For global supply chains that depend on Gulf trade hubs, the disruption arrived at a sensitive moment. Goods ranging from electronics to textiles transit through Gulf ports or aviation connectors, and extended closures or slowdowns could create bottlenecks in manufacturing and distribution worldwide. Analysts warn businesses should brace for cost increases and planning headaches if operations remain constrained.

Tourism and Real Estate Feel Immediate Shock

The shockwaves extended beyond trade and travel into softer but economically crucial sectors like tourism and real estate.

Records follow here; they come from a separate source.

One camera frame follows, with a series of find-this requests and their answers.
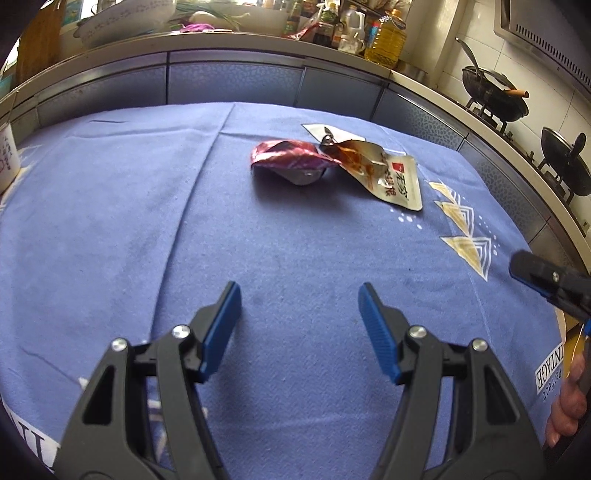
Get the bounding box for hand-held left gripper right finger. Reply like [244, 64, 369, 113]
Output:
[358, 282, 541, 480]

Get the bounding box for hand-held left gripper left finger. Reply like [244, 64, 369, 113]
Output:
[55, 281, 243, 480]

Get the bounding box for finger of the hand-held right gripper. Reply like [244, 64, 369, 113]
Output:
[509, 249, 578, 305]

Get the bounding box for beige snack pouch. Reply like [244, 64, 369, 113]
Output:
[302, 124, 423, 212]

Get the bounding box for red foil wrapper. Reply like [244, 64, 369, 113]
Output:
[249, 138, 341, 186]

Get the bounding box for person's right hand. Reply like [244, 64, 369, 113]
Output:
[545, 354, 587, 448]

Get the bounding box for black pan with lid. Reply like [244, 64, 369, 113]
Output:
[540, 127, 591, 192]

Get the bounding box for blue printed tablecloth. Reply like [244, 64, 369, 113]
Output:
[0, 102, 573, 480]

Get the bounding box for gas stove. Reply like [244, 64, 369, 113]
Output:
[464, 97, 591, 232]

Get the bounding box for black wok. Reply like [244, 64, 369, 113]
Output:
[456, 38, 529, 123]

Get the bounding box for steel bowl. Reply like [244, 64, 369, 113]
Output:
[399, 62, 432, 81]

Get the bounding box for steel range hood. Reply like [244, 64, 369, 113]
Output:
[494, 0, 591, 88]

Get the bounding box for grey kitchen cabinets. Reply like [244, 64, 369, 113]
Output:
[0, 37, 591, 278]

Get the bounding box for yellow cooking oil bottle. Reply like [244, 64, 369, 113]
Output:
[365, 8, 408, 70]

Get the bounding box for white mug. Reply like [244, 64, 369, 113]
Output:
[0, 122, 21, 195]

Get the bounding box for white plastic jug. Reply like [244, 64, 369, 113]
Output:
[339, 4, 365, 54]

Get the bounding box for red snack bag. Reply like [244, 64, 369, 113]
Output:
[283, 22, 324, 41]

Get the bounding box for green onions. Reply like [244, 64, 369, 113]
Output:
[175, 0, 259, 24]

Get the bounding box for white enamel basin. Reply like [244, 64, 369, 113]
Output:
[74, 0, 178, 49]

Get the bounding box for cluster of condiment bottles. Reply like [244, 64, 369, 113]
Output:
[259, 0, 393, 51]

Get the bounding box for wooden cutting board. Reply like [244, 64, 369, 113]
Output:
[16, 0, 65, 84]

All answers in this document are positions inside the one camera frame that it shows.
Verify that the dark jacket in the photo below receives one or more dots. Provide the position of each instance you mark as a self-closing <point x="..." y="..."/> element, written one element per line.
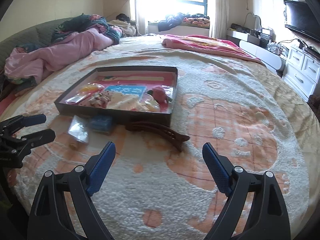
<point x="170" y="21"/>

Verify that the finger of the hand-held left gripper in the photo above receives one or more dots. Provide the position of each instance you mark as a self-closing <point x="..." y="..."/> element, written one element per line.
<point x="40" y="136"/>
<point x="27" y="120"/>

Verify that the grey padded headboard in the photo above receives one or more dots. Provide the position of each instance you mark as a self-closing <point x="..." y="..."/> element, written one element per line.
<point x="27" y="33"/>

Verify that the dark brown hair clip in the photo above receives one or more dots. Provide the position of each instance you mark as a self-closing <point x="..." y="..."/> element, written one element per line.
<point x="160" y="131"/>

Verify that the white drawer dresser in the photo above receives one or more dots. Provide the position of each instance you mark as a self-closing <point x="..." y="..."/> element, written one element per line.
<point x="300" y="70"/>

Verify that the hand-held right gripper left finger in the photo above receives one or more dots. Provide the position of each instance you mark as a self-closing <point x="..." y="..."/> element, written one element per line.
<point x="102" y="166"/>

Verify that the white low desk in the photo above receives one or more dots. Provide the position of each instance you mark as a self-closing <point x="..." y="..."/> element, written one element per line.
<point x="260" y="52"/>

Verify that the cream pillow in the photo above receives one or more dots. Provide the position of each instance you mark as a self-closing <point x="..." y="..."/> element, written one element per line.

Dubai’s hospitality industry, which thrives on international visitors and high‑end hotel deals, saw cancellations surge and bookings evaporate overnight as safety concerns spiked and flights dried up. Luxury properties such as the Fairmont The Palm hotel sustained damage, a symbolic blow to the emirate’s image as a safe global leisure destination.

Analysts say visitors who planned events, conferences and high‑value stays typically expected to generate significant revenue in the early months of the year have instead walked away, leaving the sector looking at heavy short‑term losses.

The uncertainty also affects real estate investors who had been eyeing Gulf markets as diversifying gateways into global wealth portfolios. With travel corridors constrained and financial markets under pressure, many are reassessing near‑term commitments to the region.

Regional Economies Feel Mixed Impact

Not all economic signals are negative. Countries like Saudi Arabia and Qatar, which rely heavily on hydrocarbon exports, currently benefit from elevated oil prices that strengthen government revenues and fiscal positions. Higher oil prices can cushion some loss of activity by boosting export receipts and sovereign liquidity.

However, economists caution that this fiscal buffer does not offset the broader hit to trade, tourism and services sectors that fuel diversified Gulf economies. Extended conflict could push businesses to rethink investment, and international firms may delay or relocate major events as risk perceptions shift.

Broader Global Consequences

The cascading effects are not confined to the Gulf. Aviation delays and cancellations have left travelers worldwide stranded, with some reporting extended delays across Europe, Asia and Africa. Globally, airlines have had to adjust transcontinental schedules, reroute flights and absorb costs due to prolonged airspace closures.

The disruption also comes at a time when global energy markets are sensitive to supply risks. With the Gulf producing a significant share of the world’s oil, continued instability adds a geopolitical premium to prices, threatening inflationary pressures that ripple through consumer markets worldwide.

Financial institutions are watching closely. Some hedge funds and banks with significant footprints in the Gulf are already reviewing their presence and contingency plans in response to the instability, balancing personnel safety with client service demands in uncertain conditions.

What Comes Next?

For businesses across the Gulf, the current shutdown is an inflection point. Leaders say continuity planning, remote working arrangements and constant reassessment of risk will shape the next phase of operations. Local authorities in the UAE have advised companies to implement work‑from‑home policies through March 3 while safety assessments continue.

Trade analysts caution that while some sectors may bounce back quickly once operations resume, deeper structural shifts could emerge if the conflict drags on. Investment flows, supply chain strategies and aviation patterns may change permanently, leaving lasting marks on the region’s economic landscape.